Both the first and the most recent matches of Dan McFarland's reign as Ulster head coach ended in the same high drama - a Dublin-born goal-kicker bisecting the posts with the clock gone red to complete a come-from-behind victory over Edinburgh.
Given the symmetry, the transformation of mindset between is quite remarkable.
For years, Ulster were viewed from the outside as a team with a soft underbelly - last summer's signing from Munster, Bill Johnston, confirming as much when revealing the southern province used to say all you had to was give them enough rope to hang themselves - and McFarland's first task upon inheriting what at the time looked an unenviable job in the summer of 2018 was to bring about a change in mindset.
There is little doubt that Saturday's semi-final win - just the third ever won away from home in the PRO14 - would have been beyond any recent Ulster vintage.
Even last May, with McFarland already eight months into the culture change so evident here in Murrayfield, the coach recalled the 2018/19 final four clash with Glasgow by reflecting that his squad had been knocked over by the first wave and regathered their feet only when it was far, far too late.
And yet, to book their place in this weekend's final against Leinster in the Aviva Stadium, they have had to overcome non-existent form after stumbling out of lockdown, the absence of the captain Iain Henderson, the substitution of their talisman John Cooney at half-time and twice seeming dead and buried when down by 12 points.
For all the 22-19 scoreline - the same, incidentally, as when these two sides met in a Heineken Cup semi-final eight years ago - will be remembered for the sight of Ian Madigan arms aloft after the game-winner in what was just his third Ulster appearance, it was the minutes before that embodied what the coach alls the 'fight for every inch' mantra.
Whether it be his stand-in skipper, Billy Burns, scrambling back in defence to intercept a pass that would have made it 19-0, Sean Reidy tirelessly working through an excellent 20 minutes off the bench having not played for more than six months, the pack finally wearing down Edinburgh's resistance with two maul scores after repeated set-backs, or the work done to protect the ball in the frantic end-game by Kieran Treadwell, this was a big finish set-up by little moments.
"We talked all week about the fact that if we wanted to win this game, nothing would be given to us, only taken," said McFarland afterwards. "If we were going to win, we had to take it, and we had to approach the game in the sense that it had to be us that went out and won it. Sure enough, in that first-half Edinburgh gave us nothing."
With that first-half offering such a dispiriting continuation of the side's disjointed showings since rugby's restart three weekends ago, the only solace at the turn will have been to only be trailing by five.

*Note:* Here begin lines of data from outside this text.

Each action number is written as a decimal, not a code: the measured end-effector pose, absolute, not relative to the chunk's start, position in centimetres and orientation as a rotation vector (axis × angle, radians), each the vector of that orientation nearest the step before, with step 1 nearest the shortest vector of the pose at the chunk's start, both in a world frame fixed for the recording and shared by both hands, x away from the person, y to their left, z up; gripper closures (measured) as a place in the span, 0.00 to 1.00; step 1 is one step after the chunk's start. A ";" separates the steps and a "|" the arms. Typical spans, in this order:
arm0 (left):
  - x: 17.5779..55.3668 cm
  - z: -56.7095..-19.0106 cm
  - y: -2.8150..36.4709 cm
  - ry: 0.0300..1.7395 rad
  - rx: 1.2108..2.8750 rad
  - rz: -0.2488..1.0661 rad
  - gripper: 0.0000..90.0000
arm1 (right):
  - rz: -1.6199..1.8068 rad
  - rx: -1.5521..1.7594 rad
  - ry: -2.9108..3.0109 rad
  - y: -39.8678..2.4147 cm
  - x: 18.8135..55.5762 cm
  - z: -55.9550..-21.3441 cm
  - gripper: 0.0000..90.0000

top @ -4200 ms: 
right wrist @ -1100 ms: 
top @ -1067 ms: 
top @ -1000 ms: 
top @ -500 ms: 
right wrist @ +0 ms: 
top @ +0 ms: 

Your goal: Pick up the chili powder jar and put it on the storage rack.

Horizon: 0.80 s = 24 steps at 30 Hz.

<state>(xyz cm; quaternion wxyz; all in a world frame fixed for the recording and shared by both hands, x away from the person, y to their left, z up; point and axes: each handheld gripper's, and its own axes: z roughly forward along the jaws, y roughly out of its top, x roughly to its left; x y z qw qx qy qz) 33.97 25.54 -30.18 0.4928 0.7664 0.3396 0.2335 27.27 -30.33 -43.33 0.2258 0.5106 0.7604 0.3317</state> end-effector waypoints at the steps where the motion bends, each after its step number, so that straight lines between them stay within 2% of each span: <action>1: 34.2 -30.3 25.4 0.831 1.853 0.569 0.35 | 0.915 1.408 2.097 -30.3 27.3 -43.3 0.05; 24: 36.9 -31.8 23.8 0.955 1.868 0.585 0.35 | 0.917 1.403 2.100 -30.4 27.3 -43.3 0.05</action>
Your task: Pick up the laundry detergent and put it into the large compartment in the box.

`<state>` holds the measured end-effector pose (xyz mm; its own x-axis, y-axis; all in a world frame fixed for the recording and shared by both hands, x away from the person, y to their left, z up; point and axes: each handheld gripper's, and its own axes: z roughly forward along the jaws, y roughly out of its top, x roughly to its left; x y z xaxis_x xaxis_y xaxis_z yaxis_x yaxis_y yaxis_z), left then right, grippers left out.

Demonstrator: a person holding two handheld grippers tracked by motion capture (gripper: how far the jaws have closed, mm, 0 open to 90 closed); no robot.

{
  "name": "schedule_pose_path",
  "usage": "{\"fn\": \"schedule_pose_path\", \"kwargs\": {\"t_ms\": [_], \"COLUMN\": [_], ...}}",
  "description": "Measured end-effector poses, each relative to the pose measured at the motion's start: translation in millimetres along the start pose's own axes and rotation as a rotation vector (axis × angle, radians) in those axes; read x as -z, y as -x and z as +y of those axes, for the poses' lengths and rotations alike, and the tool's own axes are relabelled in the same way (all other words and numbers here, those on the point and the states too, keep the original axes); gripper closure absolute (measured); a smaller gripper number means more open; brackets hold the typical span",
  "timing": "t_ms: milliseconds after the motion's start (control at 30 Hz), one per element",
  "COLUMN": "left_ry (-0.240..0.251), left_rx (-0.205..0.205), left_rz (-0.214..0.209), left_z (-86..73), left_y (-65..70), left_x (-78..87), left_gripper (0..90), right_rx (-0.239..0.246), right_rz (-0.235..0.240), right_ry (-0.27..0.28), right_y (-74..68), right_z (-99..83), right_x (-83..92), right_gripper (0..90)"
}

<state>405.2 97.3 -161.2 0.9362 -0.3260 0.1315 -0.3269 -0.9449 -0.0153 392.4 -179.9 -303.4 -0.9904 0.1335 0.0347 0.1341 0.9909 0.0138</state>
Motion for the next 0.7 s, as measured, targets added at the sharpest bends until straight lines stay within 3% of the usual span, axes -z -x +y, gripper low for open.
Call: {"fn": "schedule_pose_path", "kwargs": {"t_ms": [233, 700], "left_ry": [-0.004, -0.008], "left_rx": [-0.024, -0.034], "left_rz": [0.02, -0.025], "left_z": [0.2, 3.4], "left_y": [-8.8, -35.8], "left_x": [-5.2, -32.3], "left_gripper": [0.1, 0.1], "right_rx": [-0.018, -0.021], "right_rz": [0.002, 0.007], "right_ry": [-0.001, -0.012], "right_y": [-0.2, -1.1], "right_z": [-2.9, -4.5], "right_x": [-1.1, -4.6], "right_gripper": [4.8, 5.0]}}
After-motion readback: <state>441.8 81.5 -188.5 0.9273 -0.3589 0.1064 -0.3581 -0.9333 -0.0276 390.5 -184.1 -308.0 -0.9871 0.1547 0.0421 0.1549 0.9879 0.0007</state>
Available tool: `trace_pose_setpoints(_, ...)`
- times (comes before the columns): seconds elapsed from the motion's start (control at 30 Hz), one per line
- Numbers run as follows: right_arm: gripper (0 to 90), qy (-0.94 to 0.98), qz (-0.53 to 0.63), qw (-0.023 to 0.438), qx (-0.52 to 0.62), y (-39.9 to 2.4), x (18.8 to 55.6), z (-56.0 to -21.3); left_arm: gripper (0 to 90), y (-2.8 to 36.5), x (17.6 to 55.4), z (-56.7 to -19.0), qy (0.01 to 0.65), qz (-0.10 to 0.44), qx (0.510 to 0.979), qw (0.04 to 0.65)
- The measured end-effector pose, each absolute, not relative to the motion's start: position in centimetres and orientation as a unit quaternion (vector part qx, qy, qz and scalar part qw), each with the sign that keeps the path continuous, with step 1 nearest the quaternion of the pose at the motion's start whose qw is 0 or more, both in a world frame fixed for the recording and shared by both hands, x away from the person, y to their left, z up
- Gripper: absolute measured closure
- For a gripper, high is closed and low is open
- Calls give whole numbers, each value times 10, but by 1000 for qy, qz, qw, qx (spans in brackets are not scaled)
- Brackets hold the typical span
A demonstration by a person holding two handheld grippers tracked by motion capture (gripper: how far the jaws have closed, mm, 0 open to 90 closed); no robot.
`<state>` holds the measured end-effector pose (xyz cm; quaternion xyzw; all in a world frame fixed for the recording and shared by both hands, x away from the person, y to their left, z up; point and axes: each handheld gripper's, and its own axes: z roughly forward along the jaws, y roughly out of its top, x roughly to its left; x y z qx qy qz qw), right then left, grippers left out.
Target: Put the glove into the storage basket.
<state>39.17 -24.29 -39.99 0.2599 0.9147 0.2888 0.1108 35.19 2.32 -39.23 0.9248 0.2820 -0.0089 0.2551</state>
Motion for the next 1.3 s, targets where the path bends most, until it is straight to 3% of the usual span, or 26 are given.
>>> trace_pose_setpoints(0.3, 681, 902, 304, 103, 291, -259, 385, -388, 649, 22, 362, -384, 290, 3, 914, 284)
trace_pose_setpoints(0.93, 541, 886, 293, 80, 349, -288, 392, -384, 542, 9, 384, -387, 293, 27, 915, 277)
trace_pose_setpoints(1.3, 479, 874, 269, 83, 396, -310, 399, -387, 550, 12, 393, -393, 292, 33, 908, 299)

There was no doubt that Edinburgh possessed the more impactful players in the opening 40 and, when Richard Cockerill's side bagged the first score of the second-half to make it 12-0, even those brave enough to have backed the northern province as six-point underdogs before kick-off must have felt the race was run.
Rob Lyttle's fine score was cancelled out almost immediately by Chris Dean, the flicker of hope so brief it was almost imperceptible. And yet, instead of sending Edinburgh through to face back-to-back champions Leinster, it proved to be only the start of the story.
As Ulster altered their style, the severity of their situation leaving no choice but to open it up, the freedom they found on the edges proved fruitful.
The shift in mental approach, though, was just as important as any change of tactics.
"Things weren't sitting right and sometimes you need to make a change and see how things go with that," added McFarland, who brought on Alby Mathewson and Mike Lowry at half-time. "But it's also a lot to do with our mindset going into the second-half as well, particularly when things started going against us.
"When we started to turn it around in the way that we played, it suited us much better. We started to look a little more ambitious, which is more like us.
"We had to up it in terms of our mental approach and, once things started clicking, we looked a lot better. Sometimes cohesiveness takes time.
"I would have liked it a little bit earlier, like kick-off against Connacht, but it doesn't really matter now. We've won the semi-final."
The even bigger challenge, of course, comes on Saturday. By overcoming Munster in the Aviva on Friday night, Leinster made it 22 from 22 in this stretched season, with Leo Cullen's side having beaten their northern neighbours six times in knock-out games over the past 10 seasons.
"It doesn't matter who we are, no-one will give us a chance against Leinster" said McFarland.
"But we'll come up with a game plan we hope will work and we'll give it a shot.
"There's not many teams that find success against them. It's going to take another huge effort.
"We'll have a look at the way we've played against them (in the past). We'll have a particular way that we want to play and we'll see if we can implement it.